Net neutrality has been examined in various jurisdictions. In Norway, the Norwegian Post and Telecommunications Authority (NPT) published "Guidelines for Internet Neutrality" in February 2009. These guidelines state that the internet is free of discrimination and internet users are free to send and receive the content of their choice, use services and run applications of their choice, connect hardware and use software of their choice that does not harm the network. In July 2010, Chile was the first nation to enact net neutrality principles into law. The main legal principle is that TSP may not arbitrarily block, interfere with, discriminate against, hinder or restrict the right of any internet user. In the United Kingdom, the Office of Communications7 published principles for the publication of consumer information on traffic management, recognizing the benefits associated with best efforts internet access and the provision of managed services, and sought for them to coexist. In the USA, on March 12, 2015, the Federal Communications Commission released specific details of its new net neutrality rules, and on April 13, 2015 the final rules were published.8 The new rules ban internet providers from blocking and slowing down access to websites and applications or striking deals with content companies for priority delivery of traffic. However, there are a few countries like Australia, New Zealand which are yet to take any specific measure on the issue of net neutrality. The various international practices along with the core principles of net neutrality will help India formulate its own policy on net neutrality.

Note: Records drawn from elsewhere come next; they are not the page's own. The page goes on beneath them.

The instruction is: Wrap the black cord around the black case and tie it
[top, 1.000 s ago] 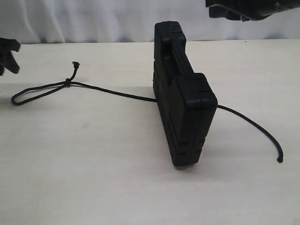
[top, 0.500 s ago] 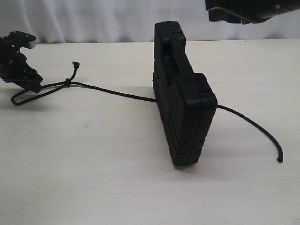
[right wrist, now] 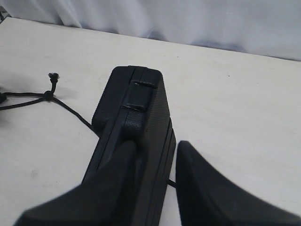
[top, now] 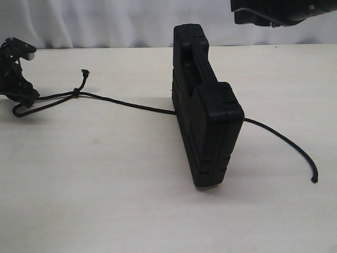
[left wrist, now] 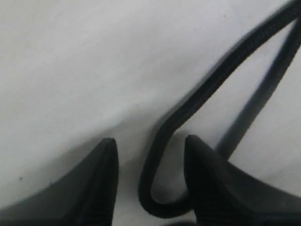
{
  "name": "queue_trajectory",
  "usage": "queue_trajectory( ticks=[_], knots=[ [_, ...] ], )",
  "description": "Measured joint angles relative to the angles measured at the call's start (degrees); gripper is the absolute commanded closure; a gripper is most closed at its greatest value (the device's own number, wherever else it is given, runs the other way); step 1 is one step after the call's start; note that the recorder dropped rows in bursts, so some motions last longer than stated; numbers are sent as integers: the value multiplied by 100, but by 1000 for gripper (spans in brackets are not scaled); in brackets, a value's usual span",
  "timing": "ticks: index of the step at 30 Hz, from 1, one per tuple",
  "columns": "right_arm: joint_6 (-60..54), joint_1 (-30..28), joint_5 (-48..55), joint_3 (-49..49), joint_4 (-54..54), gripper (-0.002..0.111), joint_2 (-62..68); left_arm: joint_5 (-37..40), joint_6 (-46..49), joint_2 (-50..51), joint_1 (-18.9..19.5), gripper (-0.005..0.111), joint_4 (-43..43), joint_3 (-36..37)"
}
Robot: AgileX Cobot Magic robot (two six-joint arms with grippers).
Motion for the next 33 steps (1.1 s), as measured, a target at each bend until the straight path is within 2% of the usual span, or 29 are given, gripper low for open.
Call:
queue_trajectory(
  ticks=[4, 6, 14, 22, 26, 33],
  knots=[
    [-10, 0, 0, 0, 0, 80, 0, 229, -181, 0, 0, 99, 0, 0],
    [-35, 0, 0, 0, 0, 80, 0, 370, -231, 0, 0, 107, 13, 0],
    [-70, 0, 0, 0, 0, 80, 0, 651, -395, 0, 0, 107, -45, 104],
    [-74, 0, 0, 0, 0, 80, 0, 1116, -249, 0, -42, 107, -1176, 117],
    [-74, 0, 0, 0, 0, 80, 0, 1189, -163, -62, -246, 107, -1292, 138],
    [-74, 0, 0, 0, 0, 80, 0, 1157, 9, -867, -669, 107, -1612, 138]
  ],
)
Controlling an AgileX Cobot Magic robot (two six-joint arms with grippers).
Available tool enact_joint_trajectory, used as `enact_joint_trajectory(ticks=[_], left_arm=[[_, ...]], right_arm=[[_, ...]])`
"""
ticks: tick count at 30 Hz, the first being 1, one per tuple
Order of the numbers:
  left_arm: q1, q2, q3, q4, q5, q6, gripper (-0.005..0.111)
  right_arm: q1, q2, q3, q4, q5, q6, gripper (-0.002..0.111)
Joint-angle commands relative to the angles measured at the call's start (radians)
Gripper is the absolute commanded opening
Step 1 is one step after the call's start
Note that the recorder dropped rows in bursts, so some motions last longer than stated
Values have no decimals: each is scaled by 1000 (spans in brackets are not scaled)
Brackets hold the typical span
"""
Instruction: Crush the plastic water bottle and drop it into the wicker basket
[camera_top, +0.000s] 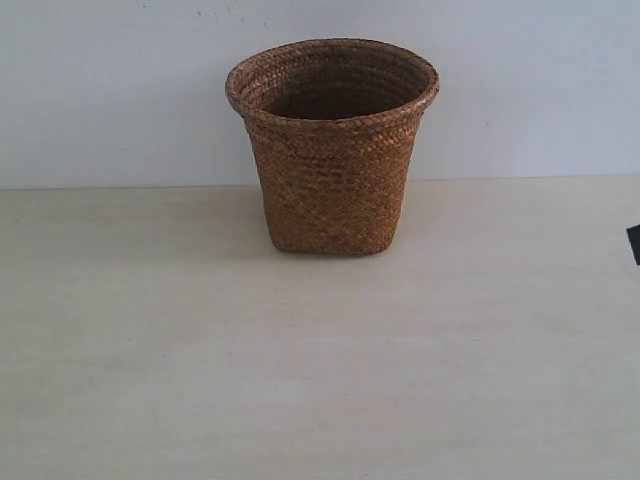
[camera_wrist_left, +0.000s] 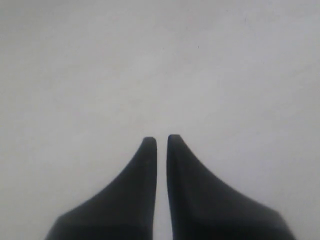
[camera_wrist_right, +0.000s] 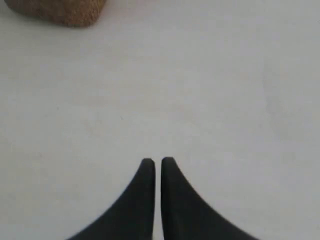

Based on DoT‟s report and recommendations of TRAI, the government ought to soon take a considered decision on various aspects of net neutrality in the best interest of the users while safeguarding national interests. Net neutrality, along with its core principle of equal access to internet for all has become the guiding path on which all internet transactions are based. The high internet traffic growth rate is leading to network congestion and spectrum crunch, forcing TSP to adopt traffic management tools that restrict flow of data on the internet. Thus, in turn, are potentially impelling telecom companies to enter into network sharing agreements and tie-ups for offering free access to certain websites and mobile applications. These activities have raised concerns for unfair competition. The Competition Commission of India ("CCI") has to take stringent steps to determine possible monopolistic or collusive dealings. CCI has the power to rule on the anti-competitiveness of non neutral platforms9 being provided to consumers by virtue of TSP providing preferential treatment to selected mobile applications and websites. The need of the hour is to ensure that fair access to internet is guaranteed and laws are drafted to ascertain that net neutrality is maintained in India. Further, OTT services that enhance consumer welfare and increase productivity should be actively encouraged and impediments in its growth should be removed. While India awaits its legislation on the principle of net neutrality, reliance can be placed on unified license guidelines which provides for unrestricted access to all content available on the internet.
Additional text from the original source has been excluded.